Has the UK switched to a buyers' from a sellers' market?

For the past year, a supply and demand issue prevalent across the British property market, wherein there have been far more buyers than homes for sale, has meant that sellers have been in the driving seat. Able to attract the very best prices and completing on sales in a matter of weeks, it has been a good time to sell, but is the tide starting to turn?

According to the latest statistics, it seems that this may well be the case, with buyers now in a far better position than they have been since banks eased their lending conditions in 2013. 

In the past year, independent estate agent haart reports, the number of new homes that have come to market has swelled by some 7.3 per cent, while the volume of new buyers looking for somewhere to buy has fallen by 2.8 per cent in the same period. 

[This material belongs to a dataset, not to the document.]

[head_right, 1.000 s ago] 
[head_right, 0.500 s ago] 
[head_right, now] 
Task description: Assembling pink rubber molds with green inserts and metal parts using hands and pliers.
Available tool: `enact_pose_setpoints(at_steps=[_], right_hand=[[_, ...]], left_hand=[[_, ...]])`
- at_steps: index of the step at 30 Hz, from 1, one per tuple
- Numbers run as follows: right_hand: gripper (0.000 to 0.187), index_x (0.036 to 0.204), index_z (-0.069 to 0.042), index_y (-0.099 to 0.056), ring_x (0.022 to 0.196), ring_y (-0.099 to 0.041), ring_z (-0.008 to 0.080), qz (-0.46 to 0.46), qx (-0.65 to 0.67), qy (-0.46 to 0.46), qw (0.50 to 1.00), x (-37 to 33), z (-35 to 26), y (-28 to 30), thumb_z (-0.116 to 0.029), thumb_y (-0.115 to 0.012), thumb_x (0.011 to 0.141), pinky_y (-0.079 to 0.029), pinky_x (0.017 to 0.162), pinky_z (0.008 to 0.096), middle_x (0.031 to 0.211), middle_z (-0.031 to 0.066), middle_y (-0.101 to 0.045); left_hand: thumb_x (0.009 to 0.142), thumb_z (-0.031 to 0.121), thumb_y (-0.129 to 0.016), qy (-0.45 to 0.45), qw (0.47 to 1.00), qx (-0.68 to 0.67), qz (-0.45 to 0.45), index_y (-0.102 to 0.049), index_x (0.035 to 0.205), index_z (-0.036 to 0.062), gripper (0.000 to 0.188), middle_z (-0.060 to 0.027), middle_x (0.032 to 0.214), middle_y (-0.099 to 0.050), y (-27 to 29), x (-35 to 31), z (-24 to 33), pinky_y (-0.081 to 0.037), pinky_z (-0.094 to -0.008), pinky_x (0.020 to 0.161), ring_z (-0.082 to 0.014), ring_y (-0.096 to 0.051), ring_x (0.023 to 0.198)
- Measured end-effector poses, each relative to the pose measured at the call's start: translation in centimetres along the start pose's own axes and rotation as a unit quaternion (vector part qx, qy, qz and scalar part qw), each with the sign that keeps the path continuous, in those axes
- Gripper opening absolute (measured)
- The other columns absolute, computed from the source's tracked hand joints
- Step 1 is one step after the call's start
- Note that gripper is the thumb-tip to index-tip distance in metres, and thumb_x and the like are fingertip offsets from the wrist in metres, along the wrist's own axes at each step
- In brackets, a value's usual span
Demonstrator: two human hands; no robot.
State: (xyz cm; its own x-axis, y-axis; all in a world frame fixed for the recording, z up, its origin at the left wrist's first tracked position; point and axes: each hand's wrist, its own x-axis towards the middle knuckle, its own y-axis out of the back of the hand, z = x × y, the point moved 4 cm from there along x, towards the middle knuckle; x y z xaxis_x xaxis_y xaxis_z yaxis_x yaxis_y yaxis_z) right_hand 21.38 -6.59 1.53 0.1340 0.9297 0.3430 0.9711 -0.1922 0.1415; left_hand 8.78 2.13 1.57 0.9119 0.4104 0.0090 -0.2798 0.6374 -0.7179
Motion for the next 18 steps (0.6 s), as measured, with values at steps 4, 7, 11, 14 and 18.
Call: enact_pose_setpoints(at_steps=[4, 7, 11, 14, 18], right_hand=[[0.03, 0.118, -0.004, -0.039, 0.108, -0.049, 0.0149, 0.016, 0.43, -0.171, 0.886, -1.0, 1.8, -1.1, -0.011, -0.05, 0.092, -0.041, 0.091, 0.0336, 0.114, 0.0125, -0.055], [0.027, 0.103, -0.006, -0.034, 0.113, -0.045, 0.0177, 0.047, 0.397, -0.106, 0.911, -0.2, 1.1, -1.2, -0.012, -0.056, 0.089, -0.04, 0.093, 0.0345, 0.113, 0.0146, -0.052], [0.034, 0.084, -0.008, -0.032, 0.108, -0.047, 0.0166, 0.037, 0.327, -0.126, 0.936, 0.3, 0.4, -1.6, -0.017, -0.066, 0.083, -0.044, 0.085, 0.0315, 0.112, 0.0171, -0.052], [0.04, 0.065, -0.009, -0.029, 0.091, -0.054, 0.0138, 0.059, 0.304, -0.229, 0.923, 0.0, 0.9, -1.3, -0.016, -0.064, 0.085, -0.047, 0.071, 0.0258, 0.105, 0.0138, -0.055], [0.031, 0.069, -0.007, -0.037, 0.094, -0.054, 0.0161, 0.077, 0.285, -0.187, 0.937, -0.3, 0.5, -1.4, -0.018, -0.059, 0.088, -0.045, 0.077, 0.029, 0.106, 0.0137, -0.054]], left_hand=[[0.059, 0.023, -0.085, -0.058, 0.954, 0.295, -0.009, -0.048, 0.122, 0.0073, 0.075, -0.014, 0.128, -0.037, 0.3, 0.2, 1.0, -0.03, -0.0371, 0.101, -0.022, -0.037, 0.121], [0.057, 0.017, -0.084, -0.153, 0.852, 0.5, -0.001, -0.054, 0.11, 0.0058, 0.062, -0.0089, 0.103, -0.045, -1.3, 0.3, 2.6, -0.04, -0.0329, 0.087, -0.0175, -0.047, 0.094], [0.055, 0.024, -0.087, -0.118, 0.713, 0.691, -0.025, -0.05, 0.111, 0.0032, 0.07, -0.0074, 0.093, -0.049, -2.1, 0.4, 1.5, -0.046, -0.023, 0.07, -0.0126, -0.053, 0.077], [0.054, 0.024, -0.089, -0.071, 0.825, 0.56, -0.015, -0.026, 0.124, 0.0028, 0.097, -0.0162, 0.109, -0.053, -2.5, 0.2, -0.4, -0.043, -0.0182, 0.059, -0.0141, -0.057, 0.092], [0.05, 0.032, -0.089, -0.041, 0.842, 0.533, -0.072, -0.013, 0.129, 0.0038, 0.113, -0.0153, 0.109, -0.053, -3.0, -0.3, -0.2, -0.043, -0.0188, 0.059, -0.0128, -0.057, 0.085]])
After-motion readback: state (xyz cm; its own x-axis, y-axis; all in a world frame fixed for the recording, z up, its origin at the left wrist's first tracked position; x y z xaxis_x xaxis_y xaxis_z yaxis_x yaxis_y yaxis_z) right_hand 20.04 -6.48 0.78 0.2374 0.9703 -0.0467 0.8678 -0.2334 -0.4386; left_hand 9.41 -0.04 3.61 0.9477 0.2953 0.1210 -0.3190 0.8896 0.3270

This reality should go a long way to redressing the severe supply and demand imbalance that saw many buyers chasing each home that came to market, making for a competitive buying process that saw prices swell and many unable to afford to buy. 

In fact, haart said that this is already starting to happen. In January of 2014 there were 14.4 buyers after every property for sale, but as of now, this figure has seen a considerable fall, dropping to 9.5 buyers for each house. 

"The second half of 2014 marks a shift in favour of buyers as healthy volumes of stock return to the market," said Paul Smith, chief executive officer of haart.

"At the start of this year demand for homes was growing at a far greater rate than property supply but this trend has flipped and stock is coming to the market in healthy levels, up seven per cent annually, yet demand has fallen by almost three per cent in the same period," he added.

The lower number of buyers around means that there is more choice for those looking to get on the property ladder, while they are able to make more realistic offers for properties, rather than having to fork out for inflated prices.